Depois, mesmo que não exista um evento planeado, há sempre um banco onde nos podemos sentar, ouvir os pássaros e a água do Couros a correr, sozinhos ou acompanhados. Mas se pensarmos bem, não há ali nada de extraordinário, para além de umas tábuas de madeira aplicadas com muita mestria. Todo o resto estava lá: as casas, o rio, as pessoas, para não falar nos tanques, onde muitos se sentam quando já não existe mais espaço na praça. Há espaços incríveis à espera de serem redescobertos, que só precisam de um pouco de atenção.

Bem verdade. Acredito que tens tido um feedback excelente do que se tem passado no espaço…
De facto, tenho ouvido muitas boas reacções ao projecto. E nem falo dos moradores, pois estes já fazem parte, à partida. O mais gratificante é mesmo perceber através de comentários descomprometidos que a cidade também adoptou o espaço como sendo seu. Um utilizador assíduo dizia mesmo que aquela era a nova “baixa” da cidade. Achei brilhante, porque o local encontra-se fora da rota da topografia vimaranense…
Claro que não existe bela sem senão, e alguns utentes da praça acabam por utilizar o espaço de forma menos apropriada. Há já alguns danos irreversíveis, mas, na minha opinião, também são sinais do processo de crescimento e de afirmação do espaço. Ser para todos implica também ser para os menos civilizados.

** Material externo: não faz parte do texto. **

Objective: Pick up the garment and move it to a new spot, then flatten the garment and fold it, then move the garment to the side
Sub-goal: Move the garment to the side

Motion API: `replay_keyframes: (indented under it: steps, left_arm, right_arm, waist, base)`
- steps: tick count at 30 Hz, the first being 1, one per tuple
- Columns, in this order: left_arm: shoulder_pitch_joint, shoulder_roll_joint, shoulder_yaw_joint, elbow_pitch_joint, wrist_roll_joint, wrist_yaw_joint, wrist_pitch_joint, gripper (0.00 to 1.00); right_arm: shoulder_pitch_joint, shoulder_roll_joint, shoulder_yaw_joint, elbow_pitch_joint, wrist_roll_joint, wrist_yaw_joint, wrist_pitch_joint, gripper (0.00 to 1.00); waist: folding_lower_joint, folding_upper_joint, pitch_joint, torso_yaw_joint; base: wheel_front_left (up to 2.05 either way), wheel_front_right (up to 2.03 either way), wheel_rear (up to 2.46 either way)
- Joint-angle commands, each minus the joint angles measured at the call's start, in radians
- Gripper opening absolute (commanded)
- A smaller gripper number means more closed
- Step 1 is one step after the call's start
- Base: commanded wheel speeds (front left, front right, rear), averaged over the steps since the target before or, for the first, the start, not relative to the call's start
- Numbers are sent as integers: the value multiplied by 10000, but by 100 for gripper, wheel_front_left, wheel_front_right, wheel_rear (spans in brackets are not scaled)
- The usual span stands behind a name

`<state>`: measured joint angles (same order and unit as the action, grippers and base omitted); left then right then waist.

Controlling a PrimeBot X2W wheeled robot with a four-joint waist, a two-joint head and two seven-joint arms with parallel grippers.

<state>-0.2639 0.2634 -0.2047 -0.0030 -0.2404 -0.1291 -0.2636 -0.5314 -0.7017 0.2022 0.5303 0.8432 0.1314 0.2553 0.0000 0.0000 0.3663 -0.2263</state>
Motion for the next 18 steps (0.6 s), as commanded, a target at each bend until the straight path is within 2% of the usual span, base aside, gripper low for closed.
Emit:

Claro. Agora que quase moras aqui, o que achas do local? Os vizinhos são fixes? Aposto que já sabes as cusquices todas.
É um local de muitas histórias, cusquices inclusive. Mas o meu sentido de ética impede-me de partilhar… Há gente muito boa aqui. Mesmo se, às vezes, estou a arrancar silvas, ou a arrumar mobílias ao sol, logo aparece alguém que começa a ajudar. E são óptimos conversadores. A Chiara Sonzogni que o diga. A jovem arquitecta italiana que tem estado desde do início do mês de Junho a encontrar formas de plantar vegetais pela praça, e não só, conhece toda a gente, que a adoptaram como sendo da família.

Vais ter saudades de tudo isto quando acabar, ou nem por isso?
Ainda não estamos lá, mas tudo faz prever que sim. E haverá muitos sítios no mundo a precisar de atenção…

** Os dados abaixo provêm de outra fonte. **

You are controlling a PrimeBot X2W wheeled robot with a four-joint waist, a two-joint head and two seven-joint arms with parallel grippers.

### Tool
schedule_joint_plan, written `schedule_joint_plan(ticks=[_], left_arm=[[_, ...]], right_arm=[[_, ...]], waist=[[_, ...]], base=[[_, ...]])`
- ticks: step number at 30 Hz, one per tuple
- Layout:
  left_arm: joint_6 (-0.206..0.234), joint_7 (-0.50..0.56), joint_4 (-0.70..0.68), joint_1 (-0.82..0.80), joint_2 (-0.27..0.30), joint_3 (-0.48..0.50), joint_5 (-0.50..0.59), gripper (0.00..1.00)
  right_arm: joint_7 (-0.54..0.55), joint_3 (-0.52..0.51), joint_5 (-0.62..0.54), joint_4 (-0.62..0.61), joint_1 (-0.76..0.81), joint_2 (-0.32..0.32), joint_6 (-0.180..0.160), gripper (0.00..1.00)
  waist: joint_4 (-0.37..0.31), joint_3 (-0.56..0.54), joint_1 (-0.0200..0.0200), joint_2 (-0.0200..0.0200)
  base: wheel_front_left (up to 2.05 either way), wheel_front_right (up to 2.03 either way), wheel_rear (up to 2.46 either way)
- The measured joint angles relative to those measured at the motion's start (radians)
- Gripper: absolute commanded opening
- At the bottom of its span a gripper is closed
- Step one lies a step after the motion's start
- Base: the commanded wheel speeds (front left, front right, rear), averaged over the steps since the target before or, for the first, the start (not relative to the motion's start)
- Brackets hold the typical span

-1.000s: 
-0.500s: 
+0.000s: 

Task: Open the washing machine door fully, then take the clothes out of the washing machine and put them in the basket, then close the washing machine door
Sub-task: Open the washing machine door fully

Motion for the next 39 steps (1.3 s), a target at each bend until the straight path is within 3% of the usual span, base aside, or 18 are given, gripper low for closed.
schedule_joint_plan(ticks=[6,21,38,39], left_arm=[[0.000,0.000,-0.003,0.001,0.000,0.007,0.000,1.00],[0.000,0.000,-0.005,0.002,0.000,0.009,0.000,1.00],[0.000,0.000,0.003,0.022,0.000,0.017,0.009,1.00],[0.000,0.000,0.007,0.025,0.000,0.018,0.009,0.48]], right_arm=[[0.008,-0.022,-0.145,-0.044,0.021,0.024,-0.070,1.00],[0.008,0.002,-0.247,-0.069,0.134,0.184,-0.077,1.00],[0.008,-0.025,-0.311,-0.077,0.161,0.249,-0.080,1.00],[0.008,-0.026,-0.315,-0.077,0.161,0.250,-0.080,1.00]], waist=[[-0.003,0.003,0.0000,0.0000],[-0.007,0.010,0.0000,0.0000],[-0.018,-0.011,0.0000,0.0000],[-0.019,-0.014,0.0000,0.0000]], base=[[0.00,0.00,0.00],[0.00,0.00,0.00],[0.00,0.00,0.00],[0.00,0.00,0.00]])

Vens para Guimarães, começas logo a pensar em conquistas, concordo contigo. Para terminar, como é que o pessoal pode propor-se a organizar actividades para a praça?
Simplesmente, contactar através do Facebook, ou por e-mail, para o endereço pop.up@guimaraes2012.pt.

Fixe. Obrigado, Fernando!

 

Texto originalmente publicado na secção Gróia 2012 da VICE, com o título original “Paredes de Couros: em Guimarães, a música é outra“.